• What is needed: Every line in the following data that has "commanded" counts toward the total; state that total alone.

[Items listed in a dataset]
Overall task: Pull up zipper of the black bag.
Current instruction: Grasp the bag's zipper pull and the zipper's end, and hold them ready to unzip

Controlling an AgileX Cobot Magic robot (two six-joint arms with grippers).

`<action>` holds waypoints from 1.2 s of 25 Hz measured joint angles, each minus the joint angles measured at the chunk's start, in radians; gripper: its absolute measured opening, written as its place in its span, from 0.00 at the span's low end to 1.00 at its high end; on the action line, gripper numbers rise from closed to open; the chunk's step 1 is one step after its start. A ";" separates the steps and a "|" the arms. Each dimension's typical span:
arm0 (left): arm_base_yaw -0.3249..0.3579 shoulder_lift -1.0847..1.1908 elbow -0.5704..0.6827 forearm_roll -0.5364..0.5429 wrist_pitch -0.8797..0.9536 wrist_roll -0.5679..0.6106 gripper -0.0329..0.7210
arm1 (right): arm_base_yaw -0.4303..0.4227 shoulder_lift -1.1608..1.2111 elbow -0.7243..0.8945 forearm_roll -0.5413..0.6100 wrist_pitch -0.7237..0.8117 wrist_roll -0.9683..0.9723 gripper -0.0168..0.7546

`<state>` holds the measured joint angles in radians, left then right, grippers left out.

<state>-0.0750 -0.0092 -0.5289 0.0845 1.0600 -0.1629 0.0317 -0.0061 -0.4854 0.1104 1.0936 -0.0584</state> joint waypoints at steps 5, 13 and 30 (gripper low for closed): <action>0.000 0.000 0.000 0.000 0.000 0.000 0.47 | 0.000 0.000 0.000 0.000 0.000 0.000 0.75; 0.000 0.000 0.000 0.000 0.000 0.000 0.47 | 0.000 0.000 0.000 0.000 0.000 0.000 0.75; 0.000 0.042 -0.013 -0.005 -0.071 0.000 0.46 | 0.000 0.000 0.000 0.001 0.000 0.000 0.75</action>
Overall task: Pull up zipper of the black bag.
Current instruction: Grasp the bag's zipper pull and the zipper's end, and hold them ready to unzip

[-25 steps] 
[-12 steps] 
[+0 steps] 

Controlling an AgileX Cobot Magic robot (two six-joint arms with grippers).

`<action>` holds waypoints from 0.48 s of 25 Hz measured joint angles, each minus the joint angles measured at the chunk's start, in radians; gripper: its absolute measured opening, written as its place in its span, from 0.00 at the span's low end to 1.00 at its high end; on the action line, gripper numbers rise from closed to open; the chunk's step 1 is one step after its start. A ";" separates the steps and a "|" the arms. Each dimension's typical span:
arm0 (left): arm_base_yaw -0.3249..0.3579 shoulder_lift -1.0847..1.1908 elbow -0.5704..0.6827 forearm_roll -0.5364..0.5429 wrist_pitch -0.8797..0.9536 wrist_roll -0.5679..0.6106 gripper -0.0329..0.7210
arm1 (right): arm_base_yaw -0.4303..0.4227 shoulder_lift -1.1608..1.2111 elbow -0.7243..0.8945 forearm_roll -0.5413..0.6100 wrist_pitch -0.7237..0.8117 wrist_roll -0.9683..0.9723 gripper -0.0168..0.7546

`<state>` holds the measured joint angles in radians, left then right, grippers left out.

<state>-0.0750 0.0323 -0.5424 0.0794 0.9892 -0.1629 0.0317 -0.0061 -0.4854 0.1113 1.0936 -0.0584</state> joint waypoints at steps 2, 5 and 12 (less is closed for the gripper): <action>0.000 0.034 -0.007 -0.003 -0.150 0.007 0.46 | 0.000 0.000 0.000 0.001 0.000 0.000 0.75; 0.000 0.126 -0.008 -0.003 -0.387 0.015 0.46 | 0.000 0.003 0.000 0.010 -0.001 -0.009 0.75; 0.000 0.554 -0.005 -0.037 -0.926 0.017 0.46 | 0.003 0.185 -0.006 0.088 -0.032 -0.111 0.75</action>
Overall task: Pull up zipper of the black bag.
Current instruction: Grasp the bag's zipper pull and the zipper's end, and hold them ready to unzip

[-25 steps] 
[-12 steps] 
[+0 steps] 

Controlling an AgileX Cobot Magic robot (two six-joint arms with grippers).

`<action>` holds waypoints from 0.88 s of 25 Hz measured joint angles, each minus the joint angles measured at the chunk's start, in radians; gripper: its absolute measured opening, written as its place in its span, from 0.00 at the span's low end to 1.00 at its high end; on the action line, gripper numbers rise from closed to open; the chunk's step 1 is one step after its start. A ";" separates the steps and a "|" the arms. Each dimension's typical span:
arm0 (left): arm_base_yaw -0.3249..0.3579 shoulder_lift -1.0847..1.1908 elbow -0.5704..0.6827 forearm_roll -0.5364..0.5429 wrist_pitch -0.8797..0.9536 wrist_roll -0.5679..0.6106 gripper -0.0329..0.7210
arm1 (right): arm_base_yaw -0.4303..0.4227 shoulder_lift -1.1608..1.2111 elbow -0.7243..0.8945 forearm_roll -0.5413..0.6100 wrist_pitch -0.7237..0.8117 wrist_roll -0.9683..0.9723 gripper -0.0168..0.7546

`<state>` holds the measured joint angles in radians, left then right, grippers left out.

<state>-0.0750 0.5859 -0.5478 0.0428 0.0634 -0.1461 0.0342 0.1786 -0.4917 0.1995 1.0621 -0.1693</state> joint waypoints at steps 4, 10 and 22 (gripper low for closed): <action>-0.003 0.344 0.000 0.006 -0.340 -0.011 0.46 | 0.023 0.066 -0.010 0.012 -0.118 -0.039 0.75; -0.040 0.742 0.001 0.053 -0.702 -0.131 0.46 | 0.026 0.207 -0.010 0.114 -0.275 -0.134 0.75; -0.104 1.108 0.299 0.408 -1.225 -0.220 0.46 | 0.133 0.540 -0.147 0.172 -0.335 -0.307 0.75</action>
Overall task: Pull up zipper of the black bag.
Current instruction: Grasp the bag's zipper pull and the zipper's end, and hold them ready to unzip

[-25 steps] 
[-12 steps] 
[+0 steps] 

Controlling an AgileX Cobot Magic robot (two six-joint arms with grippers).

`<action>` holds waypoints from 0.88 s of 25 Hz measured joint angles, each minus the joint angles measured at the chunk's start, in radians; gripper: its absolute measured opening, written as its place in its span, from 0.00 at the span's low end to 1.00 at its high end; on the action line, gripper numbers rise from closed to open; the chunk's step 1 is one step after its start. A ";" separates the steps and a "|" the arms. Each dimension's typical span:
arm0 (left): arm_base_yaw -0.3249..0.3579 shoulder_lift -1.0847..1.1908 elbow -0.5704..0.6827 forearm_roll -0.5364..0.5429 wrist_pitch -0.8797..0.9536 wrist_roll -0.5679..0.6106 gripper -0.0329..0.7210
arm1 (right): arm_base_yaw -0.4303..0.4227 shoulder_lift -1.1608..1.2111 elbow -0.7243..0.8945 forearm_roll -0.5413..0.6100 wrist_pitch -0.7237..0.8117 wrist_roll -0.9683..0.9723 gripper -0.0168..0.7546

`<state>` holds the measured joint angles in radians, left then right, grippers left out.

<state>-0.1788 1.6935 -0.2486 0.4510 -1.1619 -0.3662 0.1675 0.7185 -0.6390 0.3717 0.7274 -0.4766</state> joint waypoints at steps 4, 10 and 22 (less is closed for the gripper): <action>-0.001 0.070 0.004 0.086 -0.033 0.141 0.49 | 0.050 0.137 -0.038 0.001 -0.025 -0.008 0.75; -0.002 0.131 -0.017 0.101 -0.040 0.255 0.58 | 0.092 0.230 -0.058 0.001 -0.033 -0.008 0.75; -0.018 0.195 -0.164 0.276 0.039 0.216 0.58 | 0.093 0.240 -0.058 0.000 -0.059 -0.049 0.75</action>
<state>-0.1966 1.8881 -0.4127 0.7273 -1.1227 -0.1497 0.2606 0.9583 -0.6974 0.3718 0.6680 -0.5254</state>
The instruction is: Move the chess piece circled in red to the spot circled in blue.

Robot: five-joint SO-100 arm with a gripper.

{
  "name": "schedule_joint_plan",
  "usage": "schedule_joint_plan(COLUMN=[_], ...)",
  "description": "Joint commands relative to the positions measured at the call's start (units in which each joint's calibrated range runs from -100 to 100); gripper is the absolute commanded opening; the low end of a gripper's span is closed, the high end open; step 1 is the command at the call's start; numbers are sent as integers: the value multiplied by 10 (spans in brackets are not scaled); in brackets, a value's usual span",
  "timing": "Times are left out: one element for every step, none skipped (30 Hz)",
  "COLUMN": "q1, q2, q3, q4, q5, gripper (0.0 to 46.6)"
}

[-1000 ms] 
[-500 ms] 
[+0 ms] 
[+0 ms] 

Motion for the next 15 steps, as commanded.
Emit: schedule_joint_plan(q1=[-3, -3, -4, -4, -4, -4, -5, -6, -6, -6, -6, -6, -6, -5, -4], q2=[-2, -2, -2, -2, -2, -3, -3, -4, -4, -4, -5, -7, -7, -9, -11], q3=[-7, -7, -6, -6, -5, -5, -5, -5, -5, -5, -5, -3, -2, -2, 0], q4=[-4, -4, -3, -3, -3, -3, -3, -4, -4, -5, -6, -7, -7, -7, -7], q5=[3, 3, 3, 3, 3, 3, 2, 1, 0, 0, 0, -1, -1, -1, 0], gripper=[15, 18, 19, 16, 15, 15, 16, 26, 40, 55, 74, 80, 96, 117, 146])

• Task response: 2